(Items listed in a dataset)
⁂
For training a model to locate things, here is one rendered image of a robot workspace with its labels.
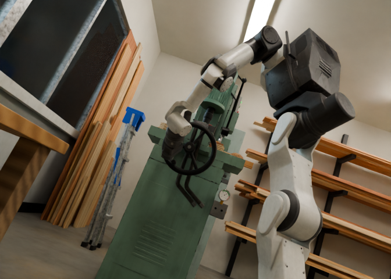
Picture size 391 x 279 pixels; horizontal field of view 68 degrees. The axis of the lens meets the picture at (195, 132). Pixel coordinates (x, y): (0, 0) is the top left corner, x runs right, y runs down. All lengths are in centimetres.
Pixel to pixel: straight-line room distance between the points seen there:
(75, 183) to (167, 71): 245
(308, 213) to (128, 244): 100
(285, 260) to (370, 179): 389
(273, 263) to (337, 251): 352
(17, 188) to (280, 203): 74
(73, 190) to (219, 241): 206
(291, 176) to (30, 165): 81
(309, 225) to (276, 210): 12
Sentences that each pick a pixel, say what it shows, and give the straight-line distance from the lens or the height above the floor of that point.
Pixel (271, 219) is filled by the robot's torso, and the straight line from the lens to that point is 101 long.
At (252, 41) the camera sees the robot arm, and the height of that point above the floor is 127.
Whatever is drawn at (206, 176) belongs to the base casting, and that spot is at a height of 73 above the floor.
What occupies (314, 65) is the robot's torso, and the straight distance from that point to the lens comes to 130.
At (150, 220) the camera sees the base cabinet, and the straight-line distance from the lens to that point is 167.
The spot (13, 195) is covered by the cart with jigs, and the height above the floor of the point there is 40.
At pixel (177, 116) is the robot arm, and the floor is 85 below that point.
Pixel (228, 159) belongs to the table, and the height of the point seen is 87.
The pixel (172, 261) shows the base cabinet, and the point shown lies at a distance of 167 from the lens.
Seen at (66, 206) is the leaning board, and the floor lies 17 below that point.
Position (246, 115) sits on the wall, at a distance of 441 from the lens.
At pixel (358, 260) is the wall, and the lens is 466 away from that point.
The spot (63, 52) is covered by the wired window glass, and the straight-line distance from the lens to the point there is 271.
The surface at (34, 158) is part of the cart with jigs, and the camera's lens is 63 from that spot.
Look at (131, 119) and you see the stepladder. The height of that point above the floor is 106.
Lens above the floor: 48
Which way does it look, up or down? 16 degrees up
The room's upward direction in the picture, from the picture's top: 22 degrees clockwise
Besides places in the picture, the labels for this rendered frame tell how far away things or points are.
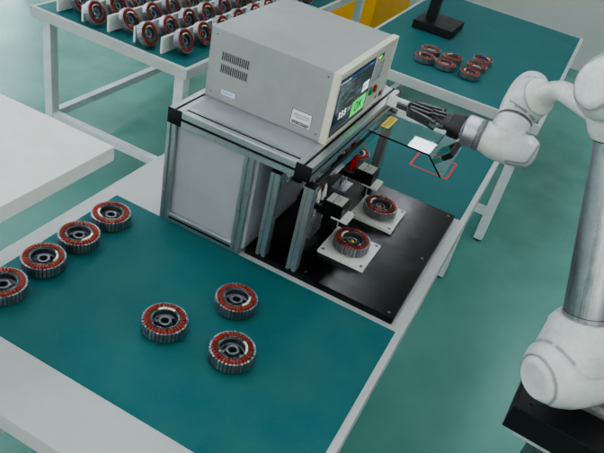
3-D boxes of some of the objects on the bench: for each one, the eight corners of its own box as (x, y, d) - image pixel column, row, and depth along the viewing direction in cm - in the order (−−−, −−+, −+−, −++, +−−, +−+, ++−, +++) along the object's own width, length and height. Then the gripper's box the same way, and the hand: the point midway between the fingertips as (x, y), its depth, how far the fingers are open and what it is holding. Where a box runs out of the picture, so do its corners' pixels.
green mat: (496, 156, 275) (497, 155, 274) (459, 220, 227) (460, 219, 227) (302, 80, 300) (302, 79, 300) (233, 123, 252) (233, 122, 252)
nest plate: (405, 214, 219) (406, 211, 219) (390, 235, 208) (391, 232, 207) (365, 197, 223) (366, 193, 223) (348, 216, 212) (349, 213, 211)
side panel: (243, 250, 190) (260, 155, 172) (237, 254, 188) (254, 160, 170) (164, 211, 198) (173, 118, 179) (159, 216, 196) (166, 121, 177)
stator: (399, 211, 218) (402, 202, 216) (388, 226, 209) (391, 217, 207) (368, 199, 221) (371, 189, 219) (357, 213, 212) (359, 203, 210)
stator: (208, 374, 150) (209, 363, 148) (207, 339, 159) (208, 328, 157) (255, 376, 153) (258, 365, 151) (252, 341, 162) (254, 330, 160)
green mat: (395, 332, 175) (395, 332, 175) (291, 511, 128) (291, 510, 127) (116, 195, 200) (116, 194, 200) (-57, 302, 153) (-57, 301, 153)
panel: (336, 163, 238) (356, 88, 221) (244, 249, 187) (260, 160, 170) (333, 162, 239) (352, 87, 221) (240, 247, 188) (256, 158, 170)
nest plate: (380, 248, 201) (381, 245, 200) (361, 272, 189) (363, 270, 188) (337, 228, 205) (338, 226, 204) (316, 252, 193) (317, 248, 192)
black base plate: (453, 220, 226) (455, 215, 225) (391, 324, 177) (393, 318, 176) (333, 169, 239) (334, 164, 238) (244, 253, 189) (245, 246, 188)
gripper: (453, 147, 182) (376, 117, 188) (464, 132, 192) (391, 103, 198) (462, 124, 177) (382, 93, 184) (473, 109, 187) (397, 81, 194)
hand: (397, 102), depth 190 cm, fingers closed
⁂
§ PROBLEM
What you give back must be the stretch above, starting at the line with "Whatever is drawn" and ending at the line with "At pixel (177, 116)", copied exactly.

§ ANSWER AREA
Whatever is drawn at (206, 176) belongs to the base casting, and that spot is at a height of 73 above the floor.
What occupies (314, 65) is the robot's torso, and the straight distance from that point to the lens comes to 130.
At (150, 220) the camera sees the base cabinet, and the straight-line distance from the lens to that point is 167.
The spot (13, 195) is covered by the cart with jigs, and the height above the floor of the point there is 40.
At pixel (177, 116) is the robot arm, and the floor is 85 below that point.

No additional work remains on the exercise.